Five counties in Oklahoma are among the nation’s fastest-growing, according to a newly released compilation by the U.S. Census Bureau.

Custer, Canadian, Woodward, McClain and Texas counties made a list of the top 100 fastest-growing counties with populations of 10,000 or more from July 2012 through July 2013, the bureau reported.

Custer and Canadian had the highest population increases at 2.9 percent, followed by Woodward at 2.8 percent, McClain at 2.6 percent and Texas at 2.4 percent.

This growth isn’t concentrated in one part of the state. Texas County is in the Panhandle, Woodward and Custer counties are both in the western region, and Canadian and McClain counties are in central Oklahoma.

The five counties vary greatly in population. Canadian is the largest with 126,123 people,  according to the 2013 census estimate, while Woodward is the smallest at 22,0821. Canadian’s county seat, El Reno, is the most populated in the group at 17,857, while Custer’s county seat, Arapaho, is too small to be considered a city by census standards.

Most of that growth is due to an influx of employment in the oil and gas sector, according to Don Hackler, public information officer for the Oklahoma Department of Commerce.

Custer, Canadian and Woodward counties have benefitted from the growing energy industry.
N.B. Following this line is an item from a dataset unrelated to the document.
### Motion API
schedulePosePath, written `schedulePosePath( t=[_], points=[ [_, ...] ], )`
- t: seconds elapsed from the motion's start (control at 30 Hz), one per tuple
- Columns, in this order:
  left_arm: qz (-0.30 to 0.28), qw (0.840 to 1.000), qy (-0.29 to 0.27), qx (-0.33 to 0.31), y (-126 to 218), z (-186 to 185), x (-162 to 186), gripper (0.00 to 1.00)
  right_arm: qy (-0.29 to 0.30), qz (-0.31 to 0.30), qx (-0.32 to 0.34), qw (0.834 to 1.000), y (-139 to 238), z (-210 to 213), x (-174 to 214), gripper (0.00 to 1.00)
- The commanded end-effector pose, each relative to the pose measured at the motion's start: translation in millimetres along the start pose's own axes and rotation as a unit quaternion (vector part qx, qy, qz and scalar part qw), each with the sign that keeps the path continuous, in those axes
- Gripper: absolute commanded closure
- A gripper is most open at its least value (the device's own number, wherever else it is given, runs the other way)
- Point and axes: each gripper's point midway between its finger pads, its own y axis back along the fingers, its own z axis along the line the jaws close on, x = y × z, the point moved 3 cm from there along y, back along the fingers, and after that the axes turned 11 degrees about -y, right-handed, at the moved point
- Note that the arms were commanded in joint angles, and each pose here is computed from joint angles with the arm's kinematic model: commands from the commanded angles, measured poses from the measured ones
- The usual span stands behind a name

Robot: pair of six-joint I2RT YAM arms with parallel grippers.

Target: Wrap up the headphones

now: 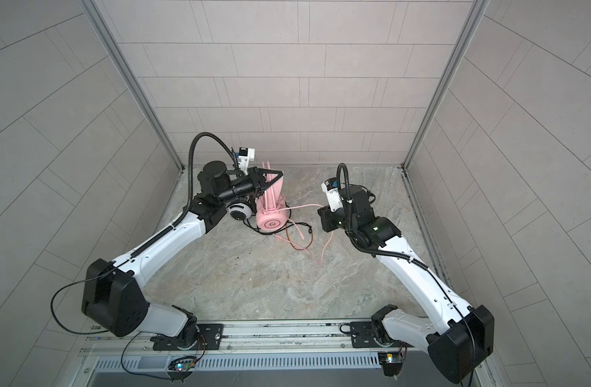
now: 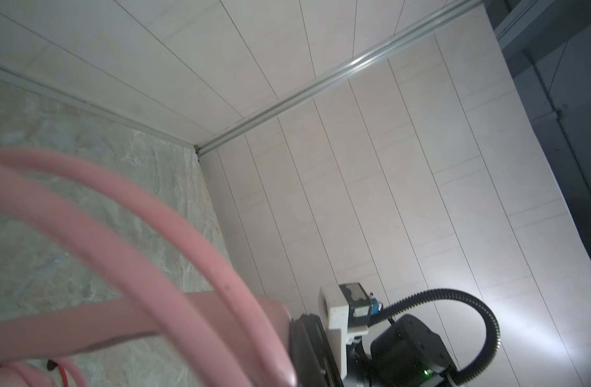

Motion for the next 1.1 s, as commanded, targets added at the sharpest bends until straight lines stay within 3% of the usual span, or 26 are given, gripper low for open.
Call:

Chesapeake Energy Co. and Devon Energy Corp. have located field offices in those counties and moved employees from Oklahoma City to work in them. But the growth spurts aren’t attributable entirely to employee relocations, Hackler said.

“In the grand scheme of things, there are a lot of new hires,” Hackler said.

Woodward is also the location of a Siemens Energy, Inc. wind power service distribution center, and Texas County is home to a Seaboard Corp. pork processing facility, both of which brought in employees from other areas, Hackler said.

McClain County’s growth does not appear to be directly tied to the energy industry, but rather to the county’s location. Its fastest-growing city, Newcastle, is roughly 20 minutes away from Oklahoma City.

Newcastle’s population increased by 405 from July 2012 through July 2013, making the city responsible for nearly half of McClain County’s total growth. City Manager Nick Mazer said a large portion of the community commutes to Norman or Oklahoma City for work, and many work for Chesapeake or Devon in the capital city.

“There’s a lot of really positive things as far as where we’re located,” Mazer said.

Elsewhere in the United States, Williams County in North Dakota is the nation’s fastest-growing county, up 10.7 percent over the 12-month period. The counties at the bottom of the top 100 list grew by 2.1 percent.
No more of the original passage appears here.